When they went up in the plane together, Tania sat in front of Denys. Rain and hail stung their faces. They flew down the east flank of Kilimanjaro above the streaky riverbeds that came off it like spokes, and over Lake Chala, the mysterious blue-green sea cupped in a volcanic crater. It was allegedly bottomless, and the lair of monsters various. Alongside the ridged hills east and west of Taveta, the water holes drew game as iron filings to a magnet, dispersed at one end and hurrying into an agglomeration at the other. When the hills flattened out, big-headed dots of wildebeest moved like running water across the yellowing gray plain—you could not see the gallop from the air. They scattered in puffs of dust when the shadow of the aircraft overtook them, and if Denys throttled down and lost height, particles of the dust burned his nostrils. The Serengeti plains, as warm with life as a tropical sea, were webbed with eland paths, and hot vapors pressed the undercarriage of the plane like heat from a fire lifting a flake of ash. As the Moth droned over the Rift, thin Grant’s gazelles showed white against the burned-yellow grass of the valley floor.
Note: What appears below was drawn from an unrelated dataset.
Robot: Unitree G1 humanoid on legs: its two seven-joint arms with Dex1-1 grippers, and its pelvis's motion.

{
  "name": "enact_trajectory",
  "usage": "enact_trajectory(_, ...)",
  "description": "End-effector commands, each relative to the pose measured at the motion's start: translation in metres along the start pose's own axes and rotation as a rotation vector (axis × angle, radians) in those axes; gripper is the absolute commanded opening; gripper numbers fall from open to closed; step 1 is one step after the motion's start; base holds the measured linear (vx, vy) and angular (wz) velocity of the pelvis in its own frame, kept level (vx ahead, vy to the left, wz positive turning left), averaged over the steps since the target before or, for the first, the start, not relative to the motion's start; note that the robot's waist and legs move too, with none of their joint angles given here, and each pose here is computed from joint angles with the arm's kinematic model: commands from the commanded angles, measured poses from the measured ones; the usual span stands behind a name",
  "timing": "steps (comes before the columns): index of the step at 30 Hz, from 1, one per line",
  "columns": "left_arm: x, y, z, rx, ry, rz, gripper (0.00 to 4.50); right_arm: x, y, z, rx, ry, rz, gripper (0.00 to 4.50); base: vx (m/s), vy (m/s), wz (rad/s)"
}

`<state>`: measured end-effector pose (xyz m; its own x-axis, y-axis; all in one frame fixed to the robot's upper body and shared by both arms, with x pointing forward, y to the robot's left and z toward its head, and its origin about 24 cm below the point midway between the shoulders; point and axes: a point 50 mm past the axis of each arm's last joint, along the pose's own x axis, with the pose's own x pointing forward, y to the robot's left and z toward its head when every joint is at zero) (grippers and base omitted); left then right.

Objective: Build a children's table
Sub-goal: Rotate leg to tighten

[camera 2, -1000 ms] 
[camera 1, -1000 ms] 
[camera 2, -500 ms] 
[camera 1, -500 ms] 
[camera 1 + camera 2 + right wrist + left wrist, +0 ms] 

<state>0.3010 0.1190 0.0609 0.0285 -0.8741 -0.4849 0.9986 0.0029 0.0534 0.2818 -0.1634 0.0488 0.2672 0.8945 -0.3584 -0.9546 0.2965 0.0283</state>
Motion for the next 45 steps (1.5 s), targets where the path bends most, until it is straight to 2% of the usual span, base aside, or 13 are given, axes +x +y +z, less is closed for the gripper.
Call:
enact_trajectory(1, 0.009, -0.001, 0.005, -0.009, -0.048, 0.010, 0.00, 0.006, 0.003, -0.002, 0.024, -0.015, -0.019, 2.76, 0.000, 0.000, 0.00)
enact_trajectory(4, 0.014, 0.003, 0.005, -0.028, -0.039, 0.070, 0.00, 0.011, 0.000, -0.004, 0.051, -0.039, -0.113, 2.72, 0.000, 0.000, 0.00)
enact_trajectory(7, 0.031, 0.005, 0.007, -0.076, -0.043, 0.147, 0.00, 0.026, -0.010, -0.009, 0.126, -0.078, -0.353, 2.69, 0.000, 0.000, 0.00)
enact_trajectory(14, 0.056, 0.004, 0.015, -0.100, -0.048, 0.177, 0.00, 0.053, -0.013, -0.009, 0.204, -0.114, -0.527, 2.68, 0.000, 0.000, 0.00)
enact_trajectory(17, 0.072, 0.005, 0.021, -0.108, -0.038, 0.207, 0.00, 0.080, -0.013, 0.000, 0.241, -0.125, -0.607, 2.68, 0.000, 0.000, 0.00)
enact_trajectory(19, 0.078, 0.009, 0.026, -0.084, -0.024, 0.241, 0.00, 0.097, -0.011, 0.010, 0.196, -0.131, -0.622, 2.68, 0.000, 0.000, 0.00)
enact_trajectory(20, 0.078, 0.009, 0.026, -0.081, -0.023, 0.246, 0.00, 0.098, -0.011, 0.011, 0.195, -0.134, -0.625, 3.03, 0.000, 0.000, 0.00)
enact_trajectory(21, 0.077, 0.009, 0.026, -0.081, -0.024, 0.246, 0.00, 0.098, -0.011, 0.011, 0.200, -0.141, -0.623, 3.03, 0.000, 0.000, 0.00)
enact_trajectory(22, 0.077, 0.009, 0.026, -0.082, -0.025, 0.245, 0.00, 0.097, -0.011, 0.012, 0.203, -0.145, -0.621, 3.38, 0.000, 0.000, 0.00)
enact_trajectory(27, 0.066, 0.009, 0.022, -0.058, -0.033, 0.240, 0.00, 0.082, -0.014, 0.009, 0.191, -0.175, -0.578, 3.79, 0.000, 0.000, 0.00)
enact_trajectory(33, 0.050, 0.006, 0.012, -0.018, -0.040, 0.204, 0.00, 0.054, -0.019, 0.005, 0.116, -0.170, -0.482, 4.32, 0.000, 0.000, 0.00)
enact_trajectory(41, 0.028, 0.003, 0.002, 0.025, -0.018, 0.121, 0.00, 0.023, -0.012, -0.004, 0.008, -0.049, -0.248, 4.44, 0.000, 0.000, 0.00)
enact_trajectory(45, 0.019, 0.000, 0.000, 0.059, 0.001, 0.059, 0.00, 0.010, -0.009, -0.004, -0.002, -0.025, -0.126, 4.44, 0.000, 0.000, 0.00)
Lake Natron was garlanded with quivering flamingo pink, and as Denys turned back toward Ngong before day switched abruptly into night a softer shade of pink infused the cloud moving over the ground. “You knew then,” Beryl wrote as she first looked down on ten thousand wild animals rolling like a carpet over Africa, “what you had always been told—that the world once lived and grew without adding machines and newsprint and brick-walled streets and the tyranny of clocks.”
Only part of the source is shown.